Weird Habit Number Two: I pace a lot. A lot a lot. Especially when I'm on the phone. But I pace when I think too, and when I'm bored. I've done twenty or thirty laps around the kitchen table (often with a cold cup of coffee in my hand) just while ordering a pizza. I've driven colleagues insane with my incessant pacing back and forth in front of their open office doors. One guy I worked with complained that, going back and forth in front of his door I reminded him of a guard in a prisoner of war camp and I made him feel like he was a captured spy waiting to be taken out and shot at dawn.

Weird Habit Number Three: I'm told I have an odd pattern of speech, alternately hyper and mellow. I'll shift gears a couple of times in the middle of a sentence, racing through some words, drawling out others, and stuttering the whole way. My pal Margot says talking with me is like listening to a mashup of Jimmy Stewart and Woody Allen. And, here's the weird part, I have a habit of...

...

...

...pausing. I'll be in the middle of a thought and I'll just stop...

...talking. For no apparent reason.

I know what's happening. I've finished with the thought in my head and started working on the next one. My mouth just didn't keep up and suddenly it's being given orders to start a new sentence while it's still trying to get out the end of the last one. The result is lockjaw. But to people who have to listen to me it appears as if I've suddenly developed aphasia. My pauses tend to come when the next word is obvious. "Hemingway wrote The Sun Also..." "I'd like to order a cheese..." "Honey, have you seen my cup of..."

My students used to get so frustrated that they'd start finishing my thoughts for me.

Prof. Mannion: For tomorrow, read the second chapter in your text...

Pause.

Students: Book!

Weird Habit Number Four: I can't take a compliment.

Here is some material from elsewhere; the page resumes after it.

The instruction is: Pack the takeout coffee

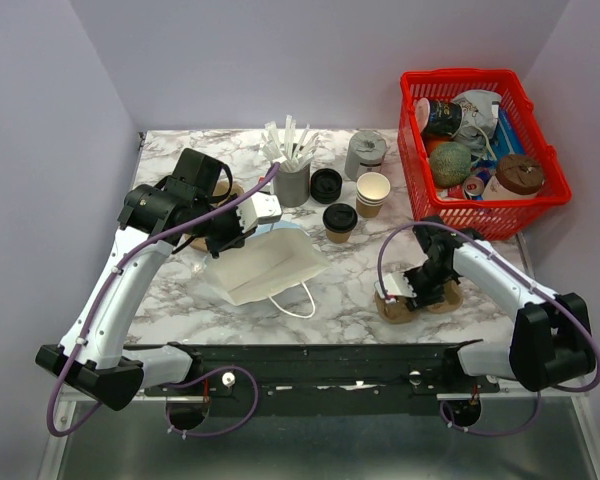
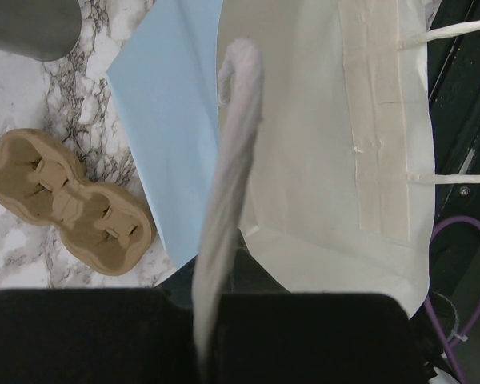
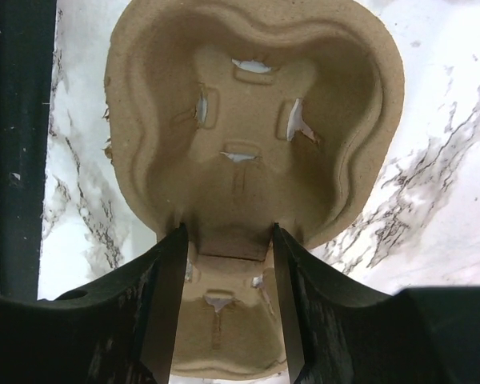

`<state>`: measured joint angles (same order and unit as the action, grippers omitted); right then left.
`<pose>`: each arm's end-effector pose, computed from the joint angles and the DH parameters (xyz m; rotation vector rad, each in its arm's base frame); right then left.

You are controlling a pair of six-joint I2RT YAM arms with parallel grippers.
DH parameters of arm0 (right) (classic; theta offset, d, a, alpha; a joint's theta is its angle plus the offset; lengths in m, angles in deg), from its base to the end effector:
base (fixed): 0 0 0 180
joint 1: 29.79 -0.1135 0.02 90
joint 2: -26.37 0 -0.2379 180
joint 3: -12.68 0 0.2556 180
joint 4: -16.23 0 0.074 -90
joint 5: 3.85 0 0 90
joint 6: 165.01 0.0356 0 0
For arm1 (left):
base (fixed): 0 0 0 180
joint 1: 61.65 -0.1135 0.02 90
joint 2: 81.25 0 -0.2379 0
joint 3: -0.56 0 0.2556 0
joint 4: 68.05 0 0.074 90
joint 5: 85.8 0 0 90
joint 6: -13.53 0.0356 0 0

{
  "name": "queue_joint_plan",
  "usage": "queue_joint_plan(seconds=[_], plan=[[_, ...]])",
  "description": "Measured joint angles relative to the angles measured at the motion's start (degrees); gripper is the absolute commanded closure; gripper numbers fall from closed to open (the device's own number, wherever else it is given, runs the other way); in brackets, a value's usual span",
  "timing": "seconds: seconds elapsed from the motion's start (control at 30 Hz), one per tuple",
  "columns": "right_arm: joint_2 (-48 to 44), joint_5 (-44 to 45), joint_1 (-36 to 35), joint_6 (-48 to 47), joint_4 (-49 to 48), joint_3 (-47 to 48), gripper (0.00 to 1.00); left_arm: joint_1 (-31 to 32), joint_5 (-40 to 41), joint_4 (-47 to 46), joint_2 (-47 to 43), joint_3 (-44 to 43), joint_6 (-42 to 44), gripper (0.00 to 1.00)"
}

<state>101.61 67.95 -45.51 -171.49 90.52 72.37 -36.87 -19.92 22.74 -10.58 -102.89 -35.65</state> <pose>0.1952 0.0665 0.1672 -2.4181 1.6241 0.3528 0.1869 -0.1023 0.3861 1.4840 2.0199 -0.4292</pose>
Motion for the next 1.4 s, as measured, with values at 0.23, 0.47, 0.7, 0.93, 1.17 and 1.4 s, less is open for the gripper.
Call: queue_joint_plan(seconds=[0.23, 0.47, 0.7, 0.93, 1.17, 1.4], plan=[[-0.9, 0.39, 0.02, 1.92, -0.96, -0.79, 0.44, 0.0, 0.0, 0.0, 0.02, 0.0, 0.0, 1.0], [-2.03, 0.87, 0.09, 3.89, -2.27, -1.46, 0.41, 0.0, -0.02, 0.0, 0.15, 0.02, 0.0, 1.0], [-2.43, 1.07, 0.09, 5.44, -3.06, -1.81, 0.42, 0.0, -0.02, -0.15, 0.15, 0.35, 0.0, 1.0], [-2.01, 1.09, 0.09, 7.02, -3.21, -1.81, 0.49, 0.0, -0.02, -0.37, 0.37, 0.37, 0.0, 1.0], [-1.86, 1.07, 0.09, 8.74, -3.58, -1.79, 0.71, 0.0, -0.04, -0.42, 0.52, 0.55, 0.0, 1.0], [-2.32, 0.44, 0.11, 11.17, -0.92, 0.11, 0.82, 0.0, -0.26, -0.42, 0.72, 0.68, -0.33, 1.0]])
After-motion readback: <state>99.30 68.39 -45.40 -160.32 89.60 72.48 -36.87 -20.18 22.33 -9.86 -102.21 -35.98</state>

I can borrow one. I can rent one, beg for one, fish for one, I can even steal one, right out of your driveway. The police will find it in the morning in a ditch on the other side of town with four flat tires and an empty gas tank.

I'm also pretty good at giving them, backhanded and otherwise

I just can't take one. Embarrasses the hell out of me.

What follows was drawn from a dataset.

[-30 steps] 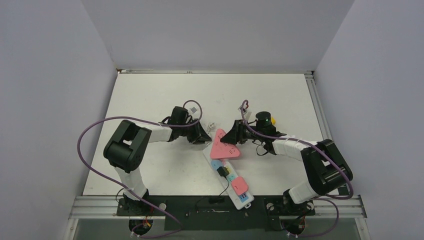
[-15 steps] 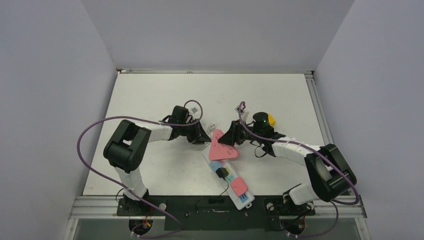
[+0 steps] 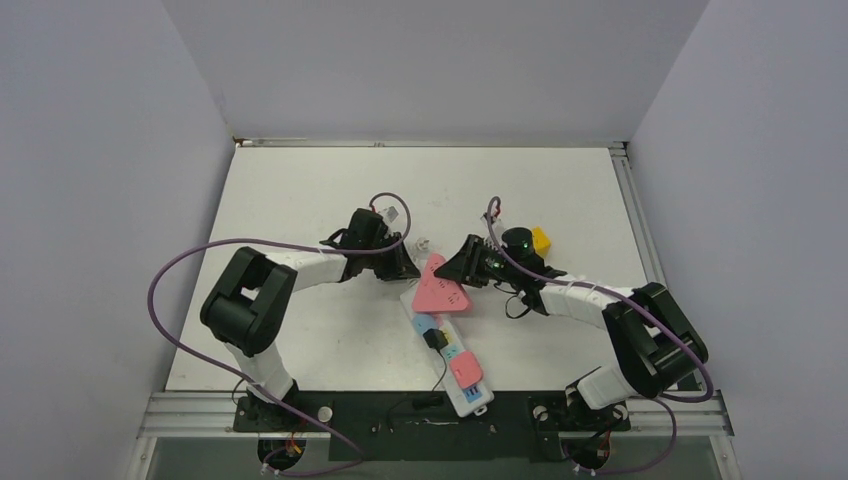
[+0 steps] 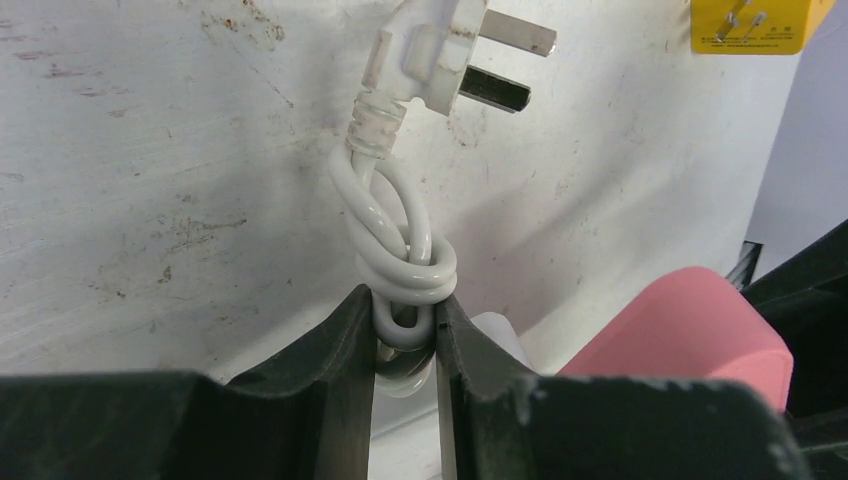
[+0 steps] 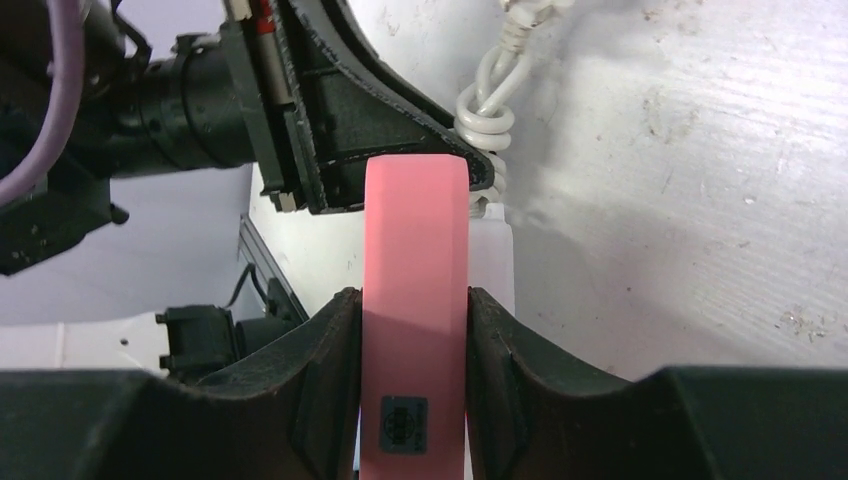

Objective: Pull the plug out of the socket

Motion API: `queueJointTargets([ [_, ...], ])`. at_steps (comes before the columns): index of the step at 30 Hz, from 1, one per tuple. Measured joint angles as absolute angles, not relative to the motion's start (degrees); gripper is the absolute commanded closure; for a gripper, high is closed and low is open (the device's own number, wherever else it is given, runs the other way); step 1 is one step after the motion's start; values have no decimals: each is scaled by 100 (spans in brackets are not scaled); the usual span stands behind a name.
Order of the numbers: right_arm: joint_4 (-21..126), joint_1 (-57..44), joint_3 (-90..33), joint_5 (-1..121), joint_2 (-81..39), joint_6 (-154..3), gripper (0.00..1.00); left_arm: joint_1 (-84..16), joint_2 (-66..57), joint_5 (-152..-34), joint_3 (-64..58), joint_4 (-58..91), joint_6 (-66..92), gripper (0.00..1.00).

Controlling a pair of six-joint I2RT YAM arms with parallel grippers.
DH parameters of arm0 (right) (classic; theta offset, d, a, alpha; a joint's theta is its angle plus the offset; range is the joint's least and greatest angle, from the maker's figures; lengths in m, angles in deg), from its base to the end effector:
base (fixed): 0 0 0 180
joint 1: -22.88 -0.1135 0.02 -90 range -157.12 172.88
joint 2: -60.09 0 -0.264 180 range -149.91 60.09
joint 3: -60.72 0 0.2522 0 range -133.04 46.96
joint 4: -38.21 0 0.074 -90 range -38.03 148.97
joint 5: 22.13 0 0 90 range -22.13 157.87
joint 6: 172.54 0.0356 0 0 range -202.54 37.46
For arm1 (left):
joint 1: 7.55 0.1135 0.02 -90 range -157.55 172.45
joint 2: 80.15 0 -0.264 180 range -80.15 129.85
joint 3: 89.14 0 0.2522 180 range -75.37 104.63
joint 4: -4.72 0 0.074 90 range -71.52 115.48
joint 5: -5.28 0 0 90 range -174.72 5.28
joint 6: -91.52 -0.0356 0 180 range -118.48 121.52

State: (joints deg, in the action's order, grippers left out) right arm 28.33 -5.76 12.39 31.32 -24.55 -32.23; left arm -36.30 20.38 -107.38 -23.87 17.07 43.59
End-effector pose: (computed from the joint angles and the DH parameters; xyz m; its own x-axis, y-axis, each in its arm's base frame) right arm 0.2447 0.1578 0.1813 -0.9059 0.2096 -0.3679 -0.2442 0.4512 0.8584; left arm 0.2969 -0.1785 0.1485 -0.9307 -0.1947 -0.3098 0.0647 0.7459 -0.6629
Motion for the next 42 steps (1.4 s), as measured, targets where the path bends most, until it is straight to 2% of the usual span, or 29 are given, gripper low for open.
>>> queueJointTargets([
  [15, 1795, -561, 2133, 3903, -2271, -1512, 95, -3864, 1793, -10137, -2387, 1836, 4101, 100],
  [38, 1168, -561, 2223, 3907, -1946, -1438, 95, -3792, 1892, -10414, -2068, 1843, 4024, 100],
  [42, 956, -554, 2138, 3951, -1504, -1460, 95, -3783, 2051, -10478, -2076, 2125, 4007, 100],
])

So to all the folks who have very kindly left notes here in the past complimenting this or that post, let me say, Thank you.

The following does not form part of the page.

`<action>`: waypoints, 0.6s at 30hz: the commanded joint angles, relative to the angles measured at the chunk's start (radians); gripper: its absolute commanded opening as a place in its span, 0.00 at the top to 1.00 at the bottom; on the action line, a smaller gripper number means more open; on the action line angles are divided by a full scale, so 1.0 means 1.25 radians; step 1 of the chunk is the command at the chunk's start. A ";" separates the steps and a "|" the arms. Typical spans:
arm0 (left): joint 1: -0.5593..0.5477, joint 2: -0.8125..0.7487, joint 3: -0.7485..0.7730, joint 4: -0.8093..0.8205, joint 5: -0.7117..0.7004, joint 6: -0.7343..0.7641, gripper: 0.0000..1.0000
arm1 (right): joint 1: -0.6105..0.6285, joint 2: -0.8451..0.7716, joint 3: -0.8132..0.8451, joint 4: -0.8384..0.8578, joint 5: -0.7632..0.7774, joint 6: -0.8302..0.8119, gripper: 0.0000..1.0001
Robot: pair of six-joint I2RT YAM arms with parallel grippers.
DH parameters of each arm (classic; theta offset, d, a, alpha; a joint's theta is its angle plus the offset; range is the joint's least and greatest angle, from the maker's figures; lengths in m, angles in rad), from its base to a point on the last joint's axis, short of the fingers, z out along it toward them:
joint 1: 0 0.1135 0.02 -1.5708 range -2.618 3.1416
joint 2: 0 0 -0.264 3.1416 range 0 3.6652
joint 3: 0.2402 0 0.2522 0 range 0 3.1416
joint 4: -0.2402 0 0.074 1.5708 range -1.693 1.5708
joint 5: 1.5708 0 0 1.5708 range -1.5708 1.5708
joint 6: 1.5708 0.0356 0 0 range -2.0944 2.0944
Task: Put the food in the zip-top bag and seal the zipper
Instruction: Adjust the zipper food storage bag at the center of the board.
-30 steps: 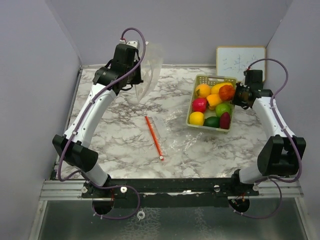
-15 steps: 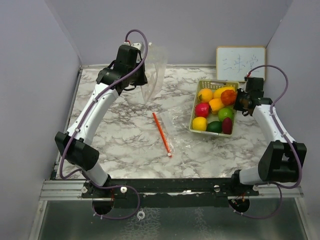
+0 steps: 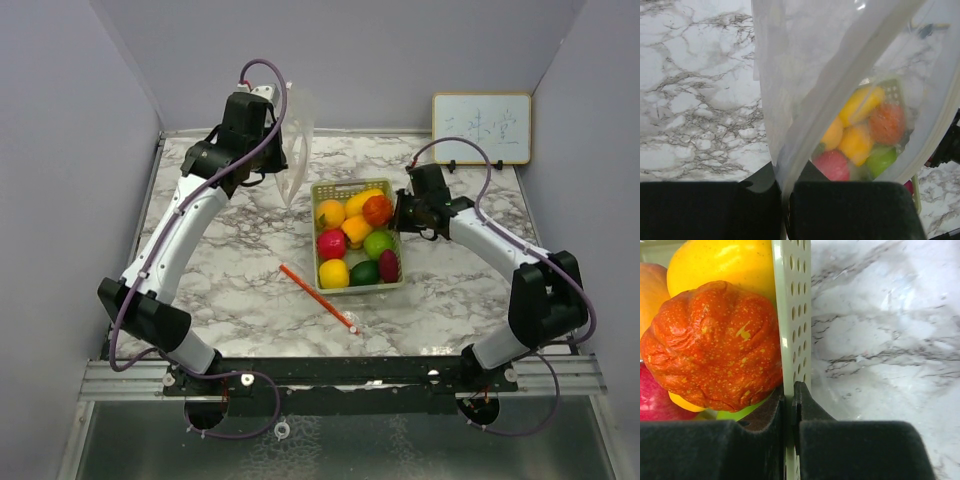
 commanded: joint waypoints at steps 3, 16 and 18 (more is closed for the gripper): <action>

Now can we talk about something else?

Weird Habit Number Five: I try to turn all conversations that verge on the personal into jokes.

Weird Habit Number Six: I can't keep to the limits of an assignment.

Ok, that's it for me. How about you? How about your spouse/significant other? My spouse/significant other has only one weird habit---she only reads my blog when I've written something embarrassing or critical about her. So I'm not going there myself. But I'll bet your spouse/significant other doesn't read this, so why not take advantage of the opportunity to vent?